Kahramana is a fountain located in Baghdad's Sa'adoon Street depicting a scene from the legend of Ali Baba and the Forty Thieves; a story taken from One Thousand and One Nights in which the slave girl Marjana outwitted the thieves by tricking them into hiding inside jars over which she poured hot oil. The statue was officially opened in 1971 and was the work of the Iraqi sculptor, Mohammed Ghani Hikmat. It has become one of Baghdad's most iconic public artworks. In the aftermath of the US-led invasion of 2003, the work assumed new meanings for the Iraqi people.

Background
From 1969 when Iraq became a republic and the  Hashemite monarchy was overthrown (the monarchy was overthrown and Iraq become a republic in 1958), leading artists and sculptors were commissioned to produce artworks that would beautify the city of Baghdad, glorify Iraq's ancient past and contribute to a sense of national identity.
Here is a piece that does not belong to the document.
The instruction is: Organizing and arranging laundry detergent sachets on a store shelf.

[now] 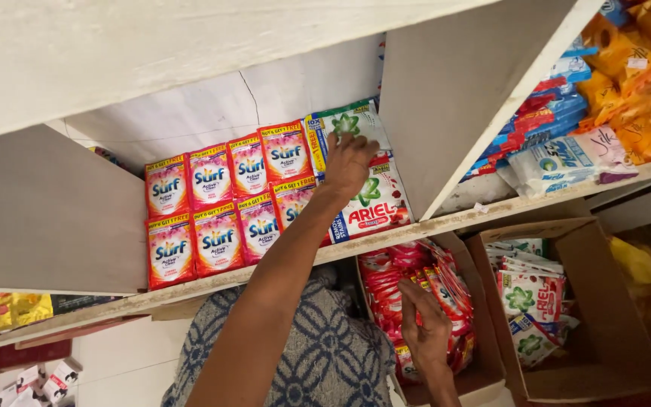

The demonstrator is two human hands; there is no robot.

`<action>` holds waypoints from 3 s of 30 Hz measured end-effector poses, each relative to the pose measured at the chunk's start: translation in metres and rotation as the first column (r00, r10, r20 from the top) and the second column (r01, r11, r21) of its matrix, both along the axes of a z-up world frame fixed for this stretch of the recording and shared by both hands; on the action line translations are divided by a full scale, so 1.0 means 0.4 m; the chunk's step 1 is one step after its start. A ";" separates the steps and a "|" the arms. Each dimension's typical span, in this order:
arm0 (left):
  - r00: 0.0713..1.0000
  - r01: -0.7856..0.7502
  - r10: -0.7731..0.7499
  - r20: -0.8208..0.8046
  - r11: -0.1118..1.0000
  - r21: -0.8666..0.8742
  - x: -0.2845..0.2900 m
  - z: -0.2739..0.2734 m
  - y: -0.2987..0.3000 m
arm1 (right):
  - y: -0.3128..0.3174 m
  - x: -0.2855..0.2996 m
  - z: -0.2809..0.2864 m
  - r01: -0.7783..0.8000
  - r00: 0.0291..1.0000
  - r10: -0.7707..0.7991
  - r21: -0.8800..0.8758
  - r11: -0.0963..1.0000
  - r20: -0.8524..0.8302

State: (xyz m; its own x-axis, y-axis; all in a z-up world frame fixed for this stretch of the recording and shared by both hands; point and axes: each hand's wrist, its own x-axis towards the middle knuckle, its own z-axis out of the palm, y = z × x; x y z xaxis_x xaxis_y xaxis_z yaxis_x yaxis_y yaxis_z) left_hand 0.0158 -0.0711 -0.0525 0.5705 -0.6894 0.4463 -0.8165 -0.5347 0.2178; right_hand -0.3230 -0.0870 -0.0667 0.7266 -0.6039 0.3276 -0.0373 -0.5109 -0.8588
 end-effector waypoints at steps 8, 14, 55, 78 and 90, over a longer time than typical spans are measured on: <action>0.964 0.034 -0.056 0.260 0.996 0.087 -0.026 0.003 0.000 | -0.012 -0.019 -0.035 0.035 0.999 -0.035 0.000 0.999 -0.036; 0.956 0.041 -0.036 0.292 0.999 -0.012 -0.035 -0.016 0.004 | -0.017 -0.037 -0.057 0.034 0.997 -0.030 0.049 0.998 -0.072; 0.993 -0.095 0.094 -0.064 0.995 -0.003 -0.050 0.059 0.039 | -0.073 -0.066 -0.157 0.130 0.988 -0.127 0.028 0.991 -0.088; 0.981 -0.061 -0.054 -0.187 0.828 -0.557 -0.150 0.039 0.117 | -0.118 -0.095 -0.122 0.195 0.972 -0.147 0.278 0.941 -0.185; 0.786 0.366 -0.530 -0.318 0.814 -0.452 -0.718 0.082 0.045 | -0.221 -0.149 -0.168 0.327 0.942 -0.334 0.298 0.897 -0.028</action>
State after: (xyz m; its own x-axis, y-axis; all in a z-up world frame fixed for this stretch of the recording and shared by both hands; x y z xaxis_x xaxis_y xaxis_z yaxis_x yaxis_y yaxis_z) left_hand -0.2716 -0.0529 -0.0197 0.4188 -0.7564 0.5024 -0.7289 0.0499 0.6828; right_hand -0.3826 -0.1755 -0.1338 0.4627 -0.8794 0.1120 -0.1387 -0.1966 -0.9706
During this period, sculptors including Khaled al-Rahal, Jawad Saleem and Mohammed Ghani Hikmat executed a number of high profile public monuments which are now dotted around the city of Baghdad. 

Mohammed Ghani Hikmat, who was commissioned to construct Kahramana, was a well-known Iraqi sculptor, whose public works were on display throughout Baghdad's streetscapes and urban spaces. His works achieved popularity because they depicted scenes from the everyday life of Baghdad's people and also drew on Iraqi folklore.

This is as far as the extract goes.